[<prev] [next>] [day] [month] [year] [list]
Message-ID:
<SJ0PR10MB57658B01BF03025D0ED44CE6B9A62@SJ0PR10MB5765.namprd10.prod.outlook.com>
Date: Fri, 12 Jul 2024 01:17:56 +0000
From: Wayne Gao <Wayne.Gao1@...idigm.com>
To: "linux-ext4@...r.kernel.org" <linux-ext4@...r.kernel.org>
Subject: RE: ask help to shed light on ext4 high CPU usage in kworker when
handling bufferIO while xfs is fine
Hello dear Linux FS developer,
I have one test result would like to ask the root cause
In the 2024 June, Linux kernel file system and Memory management summit, there is one interesting topic discussed. It basically mentioned that Linux kernel bound on 7GB/s when write using buffered IO. The root cause is that there is only one kworker thread to get the buffer IO job done. Since high BW gen5 NVMe will be adopted more and more. We did some experiment following the LWN discussion thread. https://lwn.net/Articles/976856/
Test Configuration
Kernel is Linux salab-bncbeta02 6.8.5-301.fc40.x86_64 #1 SMP PREEMPT_DYNAMIC Thu Apr 11 20:00:10 UTC 2024 x86_64 GNU/Linux
CPU is intel gen5 CPU
Fio is 3.37 above and latest
Test Result summary:
Test File system Buffer IO File write BW
1 XFS True 14.6 GB/s
2 XFS False 14.3 GB/s
3 Ext4 True 5383 MB/s
4 Ext4 False 14.5 GB/s
We can see with latest intel BNC gen5 platform and gen5 NVMe raid0 and kernel 6.8, we can only see the 7GB/s one kworker bound problem with Ext4 file system. XFS file system looks well, kworker CPU usage is only 20%. Please check Figure 1 and Figure 2
Figure 1. Ext4 shows 100% CPU on flush kworker thread
Figure 2. XFS shows 20% CPU on flush kworker thread
Enflame chart analysis.
Figure 3 depicts XFS most hot spot is on iomap_do_writepage and underlying implemented the latest Linux kernel memory framework folio that is better memory multipage framework. Figure 4 depicts Ext4 is truly CPU bound on the kwoker finally call into __folio_start_writeback. This is highly possible that XFS is 1st File system to implement iomap and folio, maybe ext4 still need some improvement.

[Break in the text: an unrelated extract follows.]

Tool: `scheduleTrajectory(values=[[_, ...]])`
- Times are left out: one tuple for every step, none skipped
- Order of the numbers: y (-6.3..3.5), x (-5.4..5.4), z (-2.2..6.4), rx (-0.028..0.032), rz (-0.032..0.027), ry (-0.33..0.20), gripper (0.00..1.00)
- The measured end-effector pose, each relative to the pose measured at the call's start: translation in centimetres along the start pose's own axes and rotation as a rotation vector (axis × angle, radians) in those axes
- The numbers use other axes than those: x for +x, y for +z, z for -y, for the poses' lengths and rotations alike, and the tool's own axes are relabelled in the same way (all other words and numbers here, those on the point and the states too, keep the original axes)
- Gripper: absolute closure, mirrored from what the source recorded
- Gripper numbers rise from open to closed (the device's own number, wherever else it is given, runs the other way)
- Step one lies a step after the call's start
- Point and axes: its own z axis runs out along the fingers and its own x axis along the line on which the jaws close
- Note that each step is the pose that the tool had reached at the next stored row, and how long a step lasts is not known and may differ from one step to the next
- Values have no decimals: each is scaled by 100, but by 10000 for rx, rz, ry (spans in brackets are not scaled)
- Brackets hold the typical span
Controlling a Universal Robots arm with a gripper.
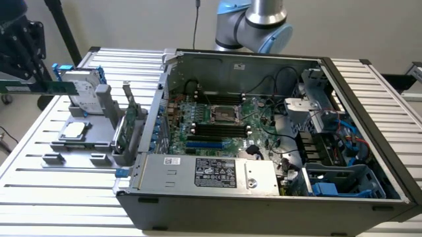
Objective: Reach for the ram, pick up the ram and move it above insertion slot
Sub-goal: 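Pick up the ram and move it above insertion slot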
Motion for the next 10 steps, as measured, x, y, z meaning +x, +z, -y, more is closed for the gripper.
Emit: scheduleTrajectory(values=[[-17,-10,8,6,0,-2,86],[-27,-21,15,16,0,-4,86],[-39,-32,22,24,-1,-8,86],[-45,-42,28,31,-2,-10,86],[-50,-56,33,43,-3,-14,86],[-53,-62,37,52,-4,-15,86],[-53,-61,38,52,-4,-17,86],[-53,-61,38,53,-4,-16,86],[-53,-61,38,53,-4,-16,86],[-53,-61,38,54,-3,-17,86]])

But LWN article conclusion is right, one file system per volume so far have only one kworker thread even with kernel 6.8. different file system have different design, some leverage this one kworker more efficiently to get higher BW, others does not. But for high end NVMe like gen5 with raid0, raid5, direct IO will make more sense, you can get better BW than buffer IO and also save the DRAM for other cloud native tasks.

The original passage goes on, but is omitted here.